第2章 睡蓮
「てゆーか、この廊下ってどこまで続いてる訳!!!!!!!」
行けども行けども真っ直ぐに続く廊下。
かなりの早さで走ってるが階段や教室は一向に見える気配がない。
一体どれだけ長い建物なんだよと及川が文句を言い始める。
マネージャーをしている聖夜は当然スタミナなど殆どなく、及川と夜久に引かれながらやっと走ってる状態だ。
「聖夜ちゃん、大丈夫?」
及川が気にかけてはくれるものの、頷くだけでも精一杯。
夜久もどこか隠れる場所はねーのかよと、走りながら探しているが見付からない。
「あー、もー、ホントに何なのさこれ!!!!!!!
夢じゃなかったらホント最悪!!!!!!!」
「夢だとしてもコレは最悪だろ。
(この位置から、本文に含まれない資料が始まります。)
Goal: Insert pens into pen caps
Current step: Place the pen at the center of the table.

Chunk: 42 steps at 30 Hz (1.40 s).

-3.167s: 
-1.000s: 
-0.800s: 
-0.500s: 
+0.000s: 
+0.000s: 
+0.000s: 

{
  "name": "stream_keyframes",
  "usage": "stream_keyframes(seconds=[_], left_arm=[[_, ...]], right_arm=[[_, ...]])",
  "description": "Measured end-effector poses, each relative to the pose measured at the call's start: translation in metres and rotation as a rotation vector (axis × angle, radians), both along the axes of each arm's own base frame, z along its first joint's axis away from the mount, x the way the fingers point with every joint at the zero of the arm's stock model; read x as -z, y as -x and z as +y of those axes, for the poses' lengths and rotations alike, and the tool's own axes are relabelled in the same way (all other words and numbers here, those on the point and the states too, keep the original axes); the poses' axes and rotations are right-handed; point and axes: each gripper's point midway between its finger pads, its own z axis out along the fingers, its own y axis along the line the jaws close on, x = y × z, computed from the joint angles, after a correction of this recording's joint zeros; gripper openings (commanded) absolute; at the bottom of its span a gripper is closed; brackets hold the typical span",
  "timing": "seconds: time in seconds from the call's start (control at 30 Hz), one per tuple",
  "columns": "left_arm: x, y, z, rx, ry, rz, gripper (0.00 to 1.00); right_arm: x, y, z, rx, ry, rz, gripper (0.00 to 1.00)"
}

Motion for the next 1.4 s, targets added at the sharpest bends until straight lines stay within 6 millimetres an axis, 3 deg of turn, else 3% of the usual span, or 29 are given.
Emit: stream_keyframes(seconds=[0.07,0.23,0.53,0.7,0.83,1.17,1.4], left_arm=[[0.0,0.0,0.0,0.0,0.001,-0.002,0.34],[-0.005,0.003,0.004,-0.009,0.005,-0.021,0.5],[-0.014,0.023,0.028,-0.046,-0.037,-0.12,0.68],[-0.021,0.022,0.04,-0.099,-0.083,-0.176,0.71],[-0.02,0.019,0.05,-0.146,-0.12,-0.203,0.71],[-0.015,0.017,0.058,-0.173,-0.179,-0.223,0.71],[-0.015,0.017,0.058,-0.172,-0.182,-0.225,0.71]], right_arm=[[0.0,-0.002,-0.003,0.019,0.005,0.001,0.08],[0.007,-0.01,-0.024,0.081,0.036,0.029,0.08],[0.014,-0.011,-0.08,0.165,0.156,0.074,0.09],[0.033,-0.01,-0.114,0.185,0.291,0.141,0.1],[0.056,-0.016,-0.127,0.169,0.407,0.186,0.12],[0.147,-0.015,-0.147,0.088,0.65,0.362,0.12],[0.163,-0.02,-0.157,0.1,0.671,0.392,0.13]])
」
「唯一の救いは聖夜ちゃんと一緒な事だよね、やっくんとふたりきりだったら俺とっくに心折れてた。」
「何でだよ!!!!!!!」
及川と夜久が会話を繰り広げる。
さすがバレー部、必死に走る聖夜に比べ会話してても余裕だ。
会話を耳にしながら、及川に「ひとりきりより断然心強いでしょう」とも言ってあげたかったが生憎そんな余裕は全然ない。
そんな時……及川の視界の隅を何かが掠めたかと思った刹那、聖夜の手を握ってない逆の手をガシッと何かに捕まれ壁側に思い切り引っ張られた。
当然、手を繋いでいた聖夜、夜久も急な事に足が縺れそのまま及川の方へ倒れ混んで行く。